Fine-tuning Attacks (b48aedbd-8a33-5420-b4da-23fcd1a94cfd)
- Adversaries can fine-tune or subtly manipulate your LLM using harmful data, leading to unsafe, biased, or deceptive behaviors.
- Common fine-tuning attacks include:
- Instruction Manipulation: Injects unsafe instructions into fine-tuning data, teaching the model to follow harmful prompts.
- Output Manipulation: Poisons target outputs in the fine-tuning data, causing the model to generate malicious or biased responses, even when prompts seem neutral.
- Backdoor Attacks: Implant hidden triggers during fine-tuning that activate malicious behavior only when specific input patterns appear. The model behaves normally otherwise, making these attacks hard to detect.
- Alignment Degradation: Subtly erodes the model’s safety alignment during fine-tuning, making it gradually more permissive to unsafe behavior without explicit instructions.

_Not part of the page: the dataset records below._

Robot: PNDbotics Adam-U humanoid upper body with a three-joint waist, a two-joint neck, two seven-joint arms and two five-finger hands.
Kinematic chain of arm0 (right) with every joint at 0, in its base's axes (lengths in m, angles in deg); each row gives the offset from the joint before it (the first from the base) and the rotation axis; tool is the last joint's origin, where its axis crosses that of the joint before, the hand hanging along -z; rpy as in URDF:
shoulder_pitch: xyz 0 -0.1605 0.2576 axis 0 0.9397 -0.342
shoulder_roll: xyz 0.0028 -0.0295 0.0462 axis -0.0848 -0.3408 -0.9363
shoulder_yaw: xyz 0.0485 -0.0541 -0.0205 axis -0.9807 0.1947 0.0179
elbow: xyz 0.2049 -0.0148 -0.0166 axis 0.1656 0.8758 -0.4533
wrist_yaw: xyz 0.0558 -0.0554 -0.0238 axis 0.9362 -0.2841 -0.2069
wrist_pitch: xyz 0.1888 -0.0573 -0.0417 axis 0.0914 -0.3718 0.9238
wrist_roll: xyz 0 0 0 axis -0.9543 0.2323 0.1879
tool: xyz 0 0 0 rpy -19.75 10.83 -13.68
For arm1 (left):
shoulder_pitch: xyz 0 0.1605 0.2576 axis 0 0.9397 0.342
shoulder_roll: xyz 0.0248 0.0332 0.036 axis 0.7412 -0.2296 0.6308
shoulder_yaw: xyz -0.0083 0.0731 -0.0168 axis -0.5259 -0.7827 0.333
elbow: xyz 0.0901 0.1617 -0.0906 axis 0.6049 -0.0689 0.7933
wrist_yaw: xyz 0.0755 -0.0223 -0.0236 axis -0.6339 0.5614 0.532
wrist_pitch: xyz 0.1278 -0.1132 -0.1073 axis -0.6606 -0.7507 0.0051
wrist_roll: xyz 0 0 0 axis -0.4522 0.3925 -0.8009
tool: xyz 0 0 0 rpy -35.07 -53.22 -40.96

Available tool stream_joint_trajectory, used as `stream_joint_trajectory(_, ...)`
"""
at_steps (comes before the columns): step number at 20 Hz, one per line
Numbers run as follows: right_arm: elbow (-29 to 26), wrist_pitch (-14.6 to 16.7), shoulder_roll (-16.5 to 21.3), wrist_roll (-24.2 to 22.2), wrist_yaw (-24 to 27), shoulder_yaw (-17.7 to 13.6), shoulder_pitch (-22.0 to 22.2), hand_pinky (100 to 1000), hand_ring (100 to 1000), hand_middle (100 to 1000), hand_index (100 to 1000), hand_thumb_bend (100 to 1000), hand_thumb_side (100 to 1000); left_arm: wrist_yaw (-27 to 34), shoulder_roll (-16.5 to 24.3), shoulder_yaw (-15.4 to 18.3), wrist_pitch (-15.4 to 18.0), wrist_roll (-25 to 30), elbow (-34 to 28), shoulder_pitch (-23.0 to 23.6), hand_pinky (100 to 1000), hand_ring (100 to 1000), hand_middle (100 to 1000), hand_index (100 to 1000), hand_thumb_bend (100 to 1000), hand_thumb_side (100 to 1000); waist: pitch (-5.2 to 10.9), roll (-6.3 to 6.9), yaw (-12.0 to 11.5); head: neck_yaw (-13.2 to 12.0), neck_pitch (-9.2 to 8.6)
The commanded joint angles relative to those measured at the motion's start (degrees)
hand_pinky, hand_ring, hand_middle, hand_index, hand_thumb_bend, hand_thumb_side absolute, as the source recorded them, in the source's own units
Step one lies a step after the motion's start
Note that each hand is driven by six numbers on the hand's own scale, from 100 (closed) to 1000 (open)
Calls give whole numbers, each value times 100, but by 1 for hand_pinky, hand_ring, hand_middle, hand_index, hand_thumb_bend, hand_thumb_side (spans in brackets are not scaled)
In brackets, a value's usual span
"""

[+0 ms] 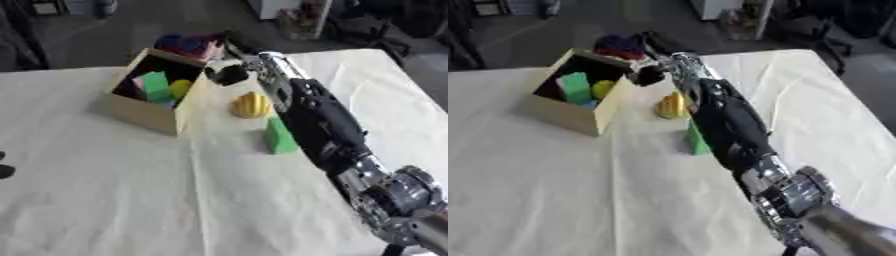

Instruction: Pick up objects on the table and place them in the box.

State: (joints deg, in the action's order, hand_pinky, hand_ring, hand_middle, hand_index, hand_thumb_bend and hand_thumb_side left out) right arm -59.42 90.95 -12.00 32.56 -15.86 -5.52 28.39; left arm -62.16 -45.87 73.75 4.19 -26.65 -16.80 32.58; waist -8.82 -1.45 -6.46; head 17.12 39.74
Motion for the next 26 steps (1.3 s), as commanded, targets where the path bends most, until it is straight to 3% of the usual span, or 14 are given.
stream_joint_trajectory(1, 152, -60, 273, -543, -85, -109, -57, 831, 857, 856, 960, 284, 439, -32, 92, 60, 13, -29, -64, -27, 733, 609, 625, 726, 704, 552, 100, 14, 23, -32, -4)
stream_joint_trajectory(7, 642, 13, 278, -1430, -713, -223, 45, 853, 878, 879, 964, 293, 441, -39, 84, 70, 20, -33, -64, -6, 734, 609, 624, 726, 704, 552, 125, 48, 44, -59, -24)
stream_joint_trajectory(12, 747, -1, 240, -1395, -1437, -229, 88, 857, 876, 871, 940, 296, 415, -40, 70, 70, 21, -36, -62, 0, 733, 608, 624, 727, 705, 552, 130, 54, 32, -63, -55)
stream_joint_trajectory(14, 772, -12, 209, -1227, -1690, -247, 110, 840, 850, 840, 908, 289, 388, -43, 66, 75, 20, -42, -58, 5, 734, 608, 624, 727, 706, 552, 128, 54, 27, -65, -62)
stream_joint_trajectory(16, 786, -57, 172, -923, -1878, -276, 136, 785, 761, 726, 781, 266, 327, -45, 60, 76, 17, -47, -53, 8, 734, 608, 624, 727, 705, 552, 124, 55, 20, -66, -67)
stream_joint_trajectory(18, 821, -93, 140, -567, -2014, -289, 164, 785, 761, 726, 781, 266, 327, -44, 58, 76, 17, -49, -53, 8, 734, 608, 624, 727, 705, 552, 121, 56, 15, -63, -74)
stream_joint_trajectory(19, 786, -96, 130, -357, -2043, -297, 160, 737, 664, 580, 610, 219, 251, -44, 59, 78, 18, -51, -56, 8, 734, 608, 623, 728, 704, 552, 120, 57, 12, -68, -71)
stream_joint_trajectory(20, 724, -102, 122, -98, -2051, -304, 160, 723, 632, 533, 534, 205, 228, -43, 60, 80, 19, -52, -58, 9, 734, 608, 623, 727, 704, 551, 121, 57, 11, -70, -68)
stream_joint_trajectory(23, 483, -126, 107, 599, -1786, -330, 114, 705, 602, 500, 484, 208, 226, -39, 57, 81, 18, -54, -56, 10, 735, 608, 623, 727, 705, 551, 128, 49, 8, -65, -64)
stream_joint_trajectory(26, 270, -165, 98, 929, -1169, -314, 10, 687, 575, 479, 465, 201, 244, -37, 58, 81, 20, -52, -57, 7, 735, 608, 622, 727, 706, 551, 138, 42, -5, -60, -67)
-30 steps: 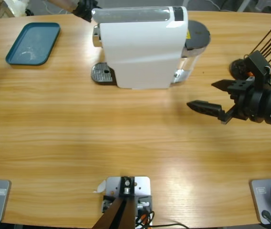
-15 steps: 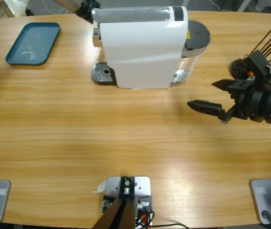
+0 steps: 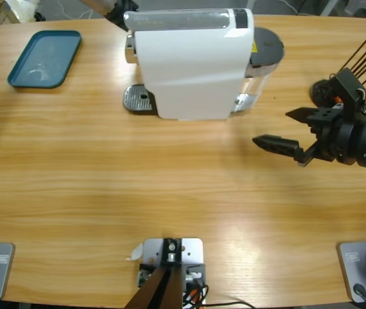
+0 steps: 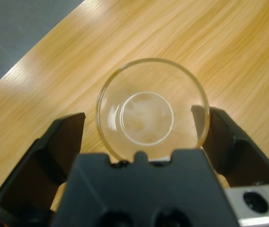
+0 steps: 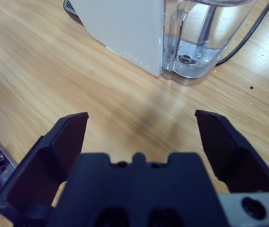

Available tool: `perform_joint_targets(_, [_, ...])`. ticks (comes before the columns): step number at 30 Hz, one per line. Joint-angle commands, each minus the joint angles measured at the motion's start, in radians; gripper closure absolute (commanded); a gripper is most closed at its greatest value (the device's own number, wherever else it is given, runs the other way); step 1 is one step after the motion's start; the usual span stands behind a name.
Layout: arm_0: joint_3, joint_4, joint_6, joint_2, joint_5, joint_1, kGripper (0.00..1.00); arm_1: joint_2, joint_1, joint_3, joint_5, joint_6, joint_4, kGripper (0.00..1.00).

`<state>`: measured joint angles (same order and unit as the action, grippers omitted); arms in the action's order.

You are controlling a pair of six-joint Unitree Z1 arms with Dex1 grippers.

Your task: Pour coffee

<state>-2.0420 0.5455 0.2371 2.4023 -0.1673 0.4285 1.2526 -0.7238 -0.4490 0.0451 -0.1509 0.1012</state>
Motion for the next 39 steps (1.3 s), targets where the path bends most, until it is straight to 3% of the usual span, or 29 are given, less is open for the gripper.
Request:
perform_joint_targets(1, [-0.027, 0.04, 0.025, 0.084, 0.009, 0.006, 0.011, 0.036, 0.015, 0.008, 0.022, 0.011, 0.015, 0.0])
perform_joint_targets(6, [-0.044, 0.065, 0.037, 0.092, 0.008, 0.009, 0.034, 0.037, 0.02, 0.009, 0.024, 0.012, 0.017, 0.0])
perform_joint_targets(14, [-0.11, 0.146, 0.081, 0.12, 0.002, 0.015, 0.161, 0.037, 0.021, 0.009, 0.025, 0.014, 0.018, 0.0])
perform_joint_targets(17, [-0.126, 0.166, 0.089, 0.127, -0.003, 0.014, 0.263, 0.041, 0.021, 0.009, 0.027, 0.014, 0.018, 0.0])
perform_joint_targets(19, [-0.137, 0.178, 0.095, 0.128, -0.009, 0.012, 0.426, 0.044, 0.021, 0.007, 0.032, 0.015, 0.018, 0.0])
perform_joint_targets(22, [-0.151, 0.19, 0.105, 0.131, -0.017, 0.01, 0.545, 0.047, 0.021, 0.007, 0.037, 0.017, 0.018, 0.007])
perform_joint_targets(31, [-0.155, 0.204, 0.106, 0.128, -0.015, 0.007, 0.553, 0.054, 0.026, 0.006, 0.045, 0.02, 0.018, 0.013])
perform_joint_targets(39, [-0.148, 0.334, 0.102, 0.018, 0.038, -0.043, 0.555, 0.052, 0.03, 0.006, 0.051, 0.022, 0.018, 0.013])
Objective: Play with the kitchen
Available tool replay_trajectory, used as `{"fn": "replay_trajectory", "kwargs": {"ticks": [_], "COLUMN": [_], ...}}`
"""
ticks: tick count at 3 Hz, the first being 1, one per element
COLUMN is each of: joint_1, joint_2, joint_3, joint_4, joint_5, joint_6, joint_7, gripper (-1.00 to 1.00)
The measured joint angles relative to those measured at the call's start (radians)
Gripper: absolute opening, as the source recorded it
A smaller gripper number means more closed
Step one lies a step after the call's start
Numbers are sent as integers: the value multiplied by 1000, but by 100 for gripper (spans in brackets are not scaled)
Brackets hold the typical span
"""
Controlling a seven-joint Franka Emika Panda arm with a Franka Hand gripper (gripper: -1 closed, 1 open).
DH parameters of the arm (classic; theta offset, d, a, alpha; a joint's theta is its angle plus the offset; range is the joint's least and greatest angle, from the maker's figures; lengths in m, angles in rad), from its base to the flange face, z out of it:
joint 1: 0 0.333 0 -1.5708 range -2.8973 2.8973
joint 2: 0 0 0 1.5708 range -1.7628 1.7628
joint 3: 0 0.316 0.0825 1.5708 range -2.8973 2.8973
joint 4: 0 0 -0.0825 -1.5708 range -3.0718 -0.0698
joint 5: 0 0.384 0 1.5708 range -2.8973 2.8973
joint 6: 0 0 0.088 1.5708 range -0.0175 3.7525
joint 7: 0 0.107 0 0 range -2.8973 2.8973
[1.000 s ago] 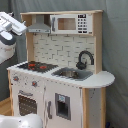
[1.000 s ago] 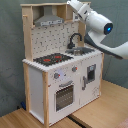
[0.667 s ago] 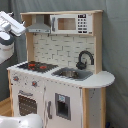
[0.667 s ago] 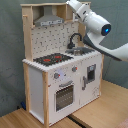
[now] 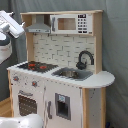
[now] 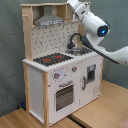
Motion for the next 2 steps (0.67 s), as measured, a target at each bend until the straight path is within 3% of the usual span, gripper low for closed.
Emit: {"fn": "replay_trajectory", "kwargs": {"ticks": [2], "joint_1": [-31], "joint_2": [-57], "joint_3": [-25], "joint_4": [20], "joint_5": [-1], "joint_6": [-172], "joint_7": [158], "gripper": [100]}}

- Reward Hijacking: Tricks the reward model into preferring harmful outputs, effectively training the model to give unsafe or misleading responses.
- Semantic Drift: Slightly alters wording or context in fine-tuning data to shift the model’s behavior, causing it to appear aligned while subtly reinforcing harmful stereotypes or unsafe reasoning.
- These threats can be introduced via fine-tuning-as-a-service platforms, open-source model reuse, or contaminated user-provided datasets.
- Even small amounts of harmful fine-tuning data can significantly degrade model alignment and safety.
Threat-modeling question: Could malicious fine-tuning compromise the safety or alignment of our GenAI model?